ByteDance · Updated:

Seedance 1.0 Pro is the full-featured first-generation video model from ByteDance on the 即梦 (Jimeng) platform. It produces 5 or 10 second clips at 720p/1080p, 24fps, and accepts text or one image for Image-to-Video. It is strong on multi-shot with camera switching, but it does not understand @-references, sound, or negative prompts — those all arrived in 2.0.

What 1.0 Pro can and cannot do

1.0 Pro is the «short, fast, reliable» video generator. Duration is locked at 5 or 10 seconds — no 7 or 12. Resolution is 720p or 1080p, FPS is always 24. Inputs are text or one image for I2V. Pro is faster than 2.0 and more stable on simple scenes.

First-generation limits apply across the 1.0 line: no @-references (only a single unprefixed image), no Consistency Control between runs, no sound control, no video extension, no second-by-second storyboarding. Negative prompts do not work at all — the model ignores them or breaks on them.

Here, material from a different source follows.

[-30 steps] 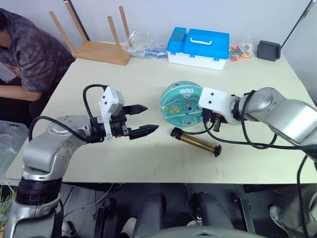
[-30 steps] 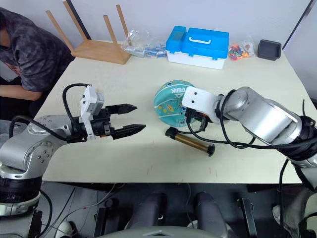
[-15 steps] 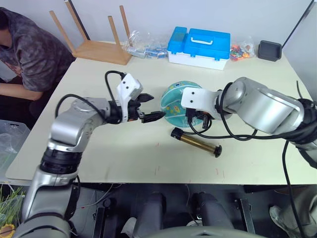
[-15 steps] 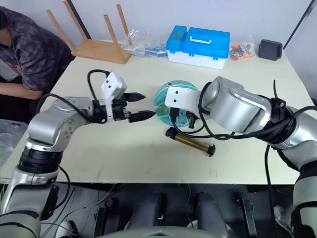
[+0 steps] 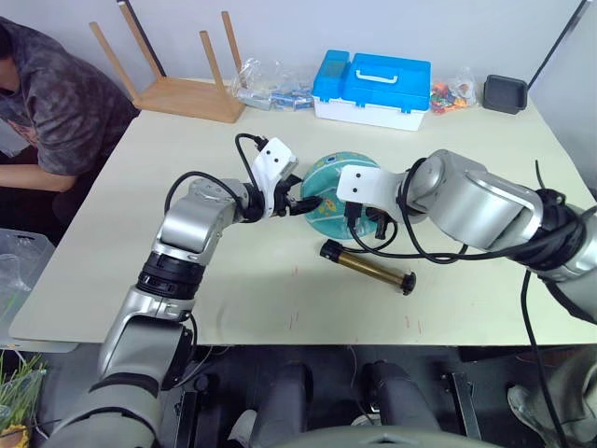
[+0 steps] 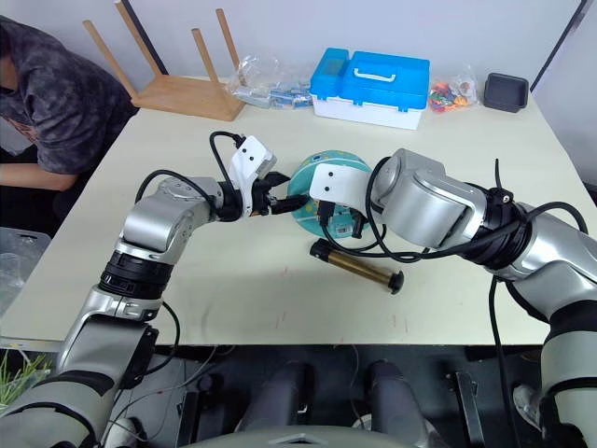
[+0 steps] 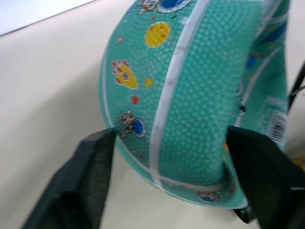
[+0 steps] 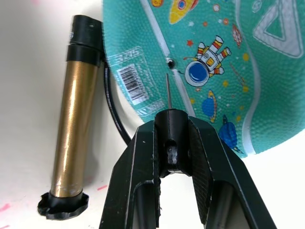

The strong suit is multi-shot with camera switching: «Cut to», «Camera cut to», «Camera switching» inside a 10-second clip work more reliably than in 1.0 Lite.

  • Duration locked: 5 or 10 seconds
  • Resolution 720p / 1080p, 24fps
  • Input: text or 1 image (I2V)
  • Multi-shot with camera switching works
  • Negative prompts do NOT work

Prompt structure

Canonical formula: `[Subject] + [Action] + [Scene] + [Camera] + [Style]`. The core is subject, action, scene. Camera and style amplify but do not replace the core.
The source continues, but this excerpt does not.